La cerveza Tecate es una de las marcas más reconocidas de México y una de las más asociadas a la cultura del norte del país. Presente en estadios, restaurantes, bares y reuniones familiares, la etiqueta nacida en Baja California logró convertirse en una de las cervezas más consumidas del mercado nacional.
Aunque millones de mexicanos identifican de inmediato la característica lata roja de Tecate, pocos conocen quién es actualmente el propietario de la marca. La historia de la compañía incluye una fundación familiar, un rápido crecimiento impulsado por la Segunda Guerra Mundial, una crisis financiera que estuvo a punto de desaparecerla y una posterior adquisición que cambió para siempre su destino.
Hoy, más de ocho décadas después de su nacimiento, Tecate forma parte de uno de los grupos cerveceros más grandes del mundo. Su presencia en México y el extranjero la mantiene como una de las marcas más importantes dentro de la industria de bebidas alcohólicas.
Cerveza Tecate, un ícono popular de México
La historia de la cerveza Tecate comenzó oficialmente el 30 de noviembre de 1943, cuando Alberto V. Aldrete y sus hijos constituyeron la Cervecería Tecate en el municipio fronterizo del mismo nombre, en Baja California.
Sin embargo, los orígenes del proyecto se remontan varios años atrás. Durante la década de 1920, la familia Aldrete fundó la Compañía Mexicana de Malta, una empresa dedicada a producir el insumo básico utilizado por las cervecerías del país. La ubicación de la planta, junto a la línea ferroviaria Tijuana-Tecate, fue clave para el desarrollo posterior del negocio.
La expansión de la marca coincidió con la Segunda Guerra Mundial. Mientras gran parte de la industria cervecera estadounidense estaba enfocada en abastecer el esfuerzo bélico, la recién creada Cervecería Tecate encontró una oportunidad comercial exportando cerveza a tropas estadounidenses ubicadas en la Base Naval de San Diego y otras posiciones militares del Pacífico.

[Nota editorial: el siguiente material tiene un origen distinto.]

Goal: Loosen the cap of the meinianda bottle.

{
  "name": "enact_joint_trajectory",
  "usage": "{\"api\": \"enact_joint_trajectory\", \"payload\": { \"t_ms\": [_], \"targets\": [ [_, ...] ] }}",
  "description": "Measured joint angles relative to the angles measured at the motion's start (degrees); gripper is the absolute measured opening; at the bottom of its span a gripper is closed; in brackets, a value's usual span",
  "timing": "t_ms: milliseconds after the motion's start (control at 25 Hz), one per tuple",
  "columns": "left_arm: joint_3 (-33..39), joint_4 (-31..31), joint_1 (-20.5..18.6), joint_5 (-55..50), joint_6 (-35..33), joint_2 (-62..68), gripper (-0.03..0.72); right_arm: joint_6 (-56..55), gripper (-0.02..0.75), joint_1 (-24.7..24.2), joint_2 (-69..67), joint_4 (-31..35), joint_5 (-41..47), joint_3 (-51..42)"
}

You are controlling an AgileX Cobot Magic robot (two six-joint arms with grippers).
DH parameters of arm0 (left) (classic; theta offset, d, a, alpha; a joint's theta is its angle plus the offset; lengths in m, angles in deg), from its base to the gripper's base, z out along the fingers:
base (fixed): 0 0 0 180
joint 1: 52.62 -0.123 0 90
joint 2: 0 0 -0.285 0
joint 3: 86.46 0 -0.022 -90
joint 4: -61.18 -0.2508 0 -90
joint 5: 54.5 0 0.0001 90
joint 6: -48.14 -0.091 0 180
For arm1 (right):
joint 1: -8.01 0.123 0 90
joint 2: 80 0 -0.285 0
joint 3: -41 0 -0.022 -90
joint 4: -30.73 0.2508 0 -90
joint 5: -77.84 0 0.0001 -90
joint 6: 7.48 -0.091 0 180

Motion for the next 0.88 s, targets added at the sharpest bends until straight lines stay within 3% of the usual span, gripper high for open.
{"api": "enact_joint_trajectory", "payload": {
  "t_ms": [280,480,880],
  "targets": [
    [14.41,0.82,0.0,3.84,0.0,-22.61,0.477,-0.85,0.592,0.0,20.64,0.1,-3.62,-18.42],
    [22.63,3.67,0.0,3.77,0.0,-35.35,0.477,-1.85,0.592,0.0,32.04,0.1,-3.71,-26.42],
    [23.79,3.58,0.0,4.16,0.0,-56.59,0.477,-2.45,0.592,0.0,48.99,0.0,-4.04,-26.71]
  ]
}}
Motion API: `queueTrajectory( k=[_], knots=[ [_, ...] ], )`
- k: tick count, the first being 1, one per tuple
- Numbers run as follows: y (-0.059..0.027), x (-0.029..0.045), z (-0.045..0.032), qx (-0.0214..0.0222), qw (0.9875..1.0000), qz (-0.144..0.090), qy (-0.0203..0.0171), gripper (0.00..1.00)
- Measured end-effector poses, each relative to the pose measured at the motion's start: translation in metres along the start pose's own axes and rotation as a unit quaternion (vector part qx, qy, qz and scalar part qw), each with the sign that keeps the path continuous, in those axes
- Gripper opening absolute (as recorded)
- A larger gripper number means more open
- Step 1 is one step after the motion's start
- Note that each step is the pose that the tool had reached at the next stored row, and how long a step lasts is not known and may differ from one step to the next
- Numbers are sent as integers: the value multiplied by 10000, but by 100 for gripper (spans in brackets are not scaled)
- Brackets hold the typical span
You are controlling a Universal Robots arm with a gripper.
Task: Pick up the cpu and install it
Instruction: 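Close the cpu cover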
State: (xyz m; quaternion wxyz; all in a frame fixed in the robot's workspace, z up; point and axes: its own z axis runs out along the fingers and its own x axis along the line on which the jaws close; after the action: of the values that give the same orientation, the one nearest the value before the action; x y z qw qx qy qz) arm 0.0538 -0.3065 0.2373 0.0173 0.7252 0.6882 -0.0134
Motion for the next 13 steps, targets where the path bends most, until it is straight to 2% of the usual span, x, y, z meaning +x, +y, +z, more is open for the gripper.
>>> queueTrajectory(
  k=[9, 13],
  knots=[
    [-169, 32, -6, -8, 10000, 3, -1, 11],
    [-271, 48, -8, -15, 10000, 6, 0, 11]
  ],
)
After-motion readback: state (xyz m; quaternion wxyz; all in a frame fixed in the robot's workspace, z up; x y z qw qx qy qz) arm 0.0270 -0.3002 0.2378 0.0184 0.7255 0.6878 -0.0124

Durante su primer año de operaciones, alrededor del 95% de la producción se destinó a exportación. Sin embargo, el fin del conflicto bélico provocó una fuerte caída en la demanda y desencadenó problemas financieros que llevaron a la intervención de las empresas de la familia Aldrete.
La crisis fue tan profunda que los fundadores terminaron perdiendo el control de la compañía apenas unos años después de haberla creado.
Heineken, el gigante detrás de Tecate
La historia moderna de la marca Tecate comenzó en 1954, cuando fue adquirida por Cervecería Cuauhtémoc, una de las empresas más importantes de la industria cervecera mexicana.
Bajo esta nueva administración, la compañía inició un proceso de expansión nacional que la convirtió en una de las cervezas más populares del país. Durante esa etapa logró varios hitos comerciales, entre ellos convertirse en la primera cerveza en lata comercializada en México, una innovación que ayudó a diferenciarla frente a sus competidores.
Décadas más tarde, Cervecería Cuauhtémoc pasó a formar parte de una serie de procesos corporativos que culminaron con la integración de la marca al portafolio de Heineken México, filial del gigante cervecero neerlandés Heineken.
Actualmente, Heineken México es el dueño de Tecate y administra un amplio catálogo de marcas reconocidas, entre ellas Heineken Original, Dos Equis, Indio, Carta Blanca, Bohemia, Sol, Amstel Ultra y Coors Light.
La cerveza se comercializa actualmente en tres versiones principales: Tecate Original, Tecate Light y Tecate 0.0, esta última enfocada en el segmento sin alcohol.
Gracias a la infraestructura, distribución y capacidad comercial de Heineken, la marca nacida en una pequeña ciudad fronteriza logró consolidarse como una de las etiquetas más importantes de México. Lo que comenzó como un proyecto familiar ligado al ferrocarril y a la producción de malta es hoy una de las cervezas más vendidas del país y una pieza clave dentro del negocio de Heineken México.